*** Block opens ***

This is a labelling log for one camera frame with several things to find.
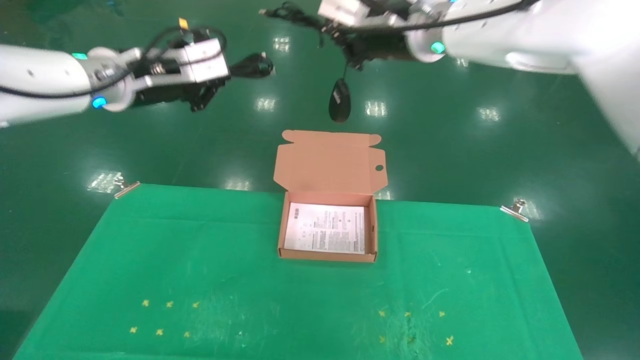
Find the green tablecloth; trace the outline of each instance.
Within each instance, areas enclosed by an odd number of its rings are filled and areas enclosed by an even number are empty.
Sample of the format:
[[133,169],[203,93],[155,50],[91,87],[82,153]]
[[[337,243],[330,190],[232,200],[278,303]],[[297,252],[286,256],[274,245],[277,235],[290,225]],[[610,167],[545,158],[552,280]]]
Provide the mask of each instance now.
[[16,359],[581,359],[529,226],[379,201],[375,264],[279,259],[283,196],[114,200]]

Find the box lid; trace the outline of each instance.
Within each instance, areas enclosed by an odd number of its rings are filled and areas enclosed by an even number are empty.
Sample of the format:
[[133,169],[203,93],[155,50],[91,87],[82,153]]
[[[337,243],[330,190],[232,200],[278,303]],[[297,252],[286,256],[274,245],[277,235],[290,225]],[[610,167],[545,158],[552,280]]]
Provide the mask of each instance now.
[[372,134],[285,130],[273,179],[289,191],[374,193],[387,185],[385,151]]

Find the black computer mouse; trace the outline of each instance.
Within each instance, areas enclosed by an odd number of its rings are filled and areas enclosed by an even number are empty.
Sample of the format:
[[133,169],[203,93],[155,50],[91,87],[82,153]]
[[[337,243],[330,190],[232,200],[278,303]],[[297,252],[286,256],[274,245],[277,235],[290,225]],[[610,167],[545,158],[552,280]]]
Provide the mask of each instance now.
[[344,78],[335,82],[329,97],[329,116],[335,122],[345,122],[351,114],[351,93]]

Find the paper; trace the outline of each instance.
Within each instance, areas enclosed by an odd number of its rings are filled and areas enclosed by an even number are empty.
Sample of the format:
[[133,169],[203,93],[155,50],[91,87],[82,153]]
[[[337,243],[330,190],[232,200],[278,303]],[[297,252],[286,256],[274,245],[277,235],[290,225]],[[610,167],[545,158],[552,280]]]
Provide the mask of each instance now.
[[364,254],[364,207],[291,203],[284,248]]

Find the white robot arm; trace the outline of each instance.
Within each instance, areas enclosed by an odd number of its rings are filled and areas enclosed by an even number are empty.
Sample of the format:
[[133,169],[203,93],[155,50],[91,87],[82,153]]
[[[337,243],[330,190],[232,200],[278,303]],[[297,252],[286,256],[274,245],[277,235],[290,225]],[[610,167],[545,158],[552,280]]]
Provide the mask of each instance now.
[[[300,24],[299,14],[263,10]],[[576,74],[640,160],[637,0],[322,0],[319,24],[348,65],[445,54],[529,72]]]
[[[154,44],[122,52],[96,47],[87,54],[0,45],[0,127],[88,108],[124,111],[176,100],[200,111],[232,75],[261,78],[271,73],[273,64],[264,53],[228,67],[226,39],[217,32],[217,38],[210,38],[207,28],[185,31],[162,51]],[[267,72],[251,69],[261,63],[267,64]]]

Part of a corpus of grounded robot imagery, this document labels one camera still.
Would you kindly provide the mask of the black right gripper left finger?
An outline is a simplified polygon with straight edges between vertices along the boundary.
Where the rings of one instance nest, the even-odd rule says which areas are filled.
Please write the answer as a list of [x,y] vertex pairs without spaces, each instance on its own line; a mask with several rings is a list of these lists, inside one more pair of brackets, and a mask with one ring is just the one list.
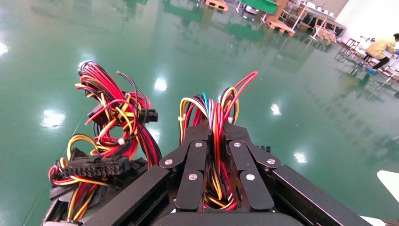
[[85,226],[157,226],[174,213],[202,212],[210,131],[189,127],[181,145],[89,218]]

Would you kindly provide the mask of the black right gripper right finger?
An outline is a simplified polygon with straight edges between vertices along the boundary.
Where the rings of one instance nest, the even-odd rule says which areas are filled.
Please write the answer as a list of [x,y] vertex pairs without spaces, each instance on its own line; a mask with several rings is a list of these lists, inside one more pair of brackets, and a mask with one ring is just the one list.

*** Block closes ***

> **THE TASK**:
Would you return all the data exactly as given, minus the pictures?

> **ANSWER BELOW**:
This is a labelling log for one camera frame with several things to find.
Find the green tablecloth; trace the outline of each instance.
Within each instance, areas enclosed by an odd number of its rings are filled and areas enclosed by an even number are empty.
Sample of the format:
[[133,169],[203,93],[155,50],[91,87],[82,153]]
[[[337,243],[330,190],[232,200],[278,303]],[[297,252],[286,256],[274,245],[277,235],[290,225]],[[610,167],[545,158],[552,280]]]
Provide the mask of each instance now.
[[16,359],[581,359],[529,226],[379,201],[375,264],[279,259],[283,196],[114,200]]

Find the box lid; trace the outline of each instance.
Within each instance, areas enclosed by an odd number of its rings are filled and areas enclosed by an even number are empty.
Sample of the format:
[[133,169],[203,93],[155,50],[91,87],[82,153]]
[[[337,243],[330,190],[232,200],[278,303]],[[297,252],[286,256],[274,245],[277,235],[290,225]],[[610,167],[545,158],[552,280]]]
Provide the mask of each instance now.
[[372,134],[285,130],[273,179],[289,191],[374,193],[387,185],[385,151]]

Find the black computer mouse; trace the outline of each instance.
Within each instance, areas enclosed by an odd number of its rings are filled and areas enclosed by an even number are empty.
Sample of the format:
[[133,169],[203,93],[155,50],[91,87],[82,153]]
[[[337,243],[330,190],[232,200],[278,303]],[[297,252],[286,256],[274,245],[277,235],[290,225]],[[610,167],[545,158],[552,280]]]
Provide the mask of each instance now.
[[344,78],[335,82],[329,97],[329,116],[335,122],[345,122],[351,114],[351,93]]

Find the paper; trace the outline of each instance.
Within each instance, areas enclosed by an odd number of its rings are filled and areas enclosed by an even number are empty.
Sample of the format:
[[133,169],[203,93],[155,50],[91,87],[82,153]]
[[[337,243],[330,190],[232,200],[278,303]],[[297,252],[286,256],[274,245],[277,235],[290,225]],[[610,167],[545,158],[552,280]]]
Provide the mask of each instance now.
[[364,254],[364,207],[291,203],[284,248]]

Find the white robot arm; trace the outline of each instance.
Within each instance, areas enclosed by an odd number of its rings are filled and areas enclosed by an even number are empty.
Sample of the format:
[[133,169],[203,93],[155,50],[91,87],[82,153]]
[[[337,243],[330,190],[232,200],[278,303]],[[297,252],[286,256],[274,245],[277,235],[290,225]],[[610,167],[545,158],[552,280]]]
Provide the mask of each instance now.
[[[300,24],[299,14],[263,10]],[[576,74],[640,160],[637,0],[322,0],[319,24],[348,65],[445,54],[529,72]]]
[[[154,44],[122,52],[96,47],[87,54],[0,45],[0,127],[88,108],[124,111],[176,100],[200,111],[232,75],[261,78],[271,73],[273,64],[264,53],[228,67],[226,39],[217,32],[217,38],[210,38],[207,28],[185,31],[162,51]],[[267,72],[251,69],[261,63],[267,64]]]

Part of a corpus of grounded robot imagery, this document labels one camera still.
Would you kindly provide the mask of the black right gripper left finger?
An outline is a simplified polygon with straight edges between vertices along the boundary.
Where the rings of one instance nest, the even-odd rule says which areas are filled.
Please write the answer as a list of [x,y] vertex pairs without spaces, each instance on its own line; a mask with several rings is a list of these lists, inside one more pair of brackets, and a mask with one ring is just the one list.
[[85,226],[157,226],[174,213],[202,212],[210,131],[189,127],[181,145],[89,218]]

Would you kindly provide the mask of the black right gripper right finger?
An outline is a simplified polygon with straight edges between vertices along the boundary.
Where the rings of one instance nest, the even-odd rule says which areas are filled.
Please write the answer as a list of [x,y] vertex pairs without spaces, each instance on its own line; a mask with several rings is a list of these lists, inside one more pair of brackets, and a mask with one ring is just the one list.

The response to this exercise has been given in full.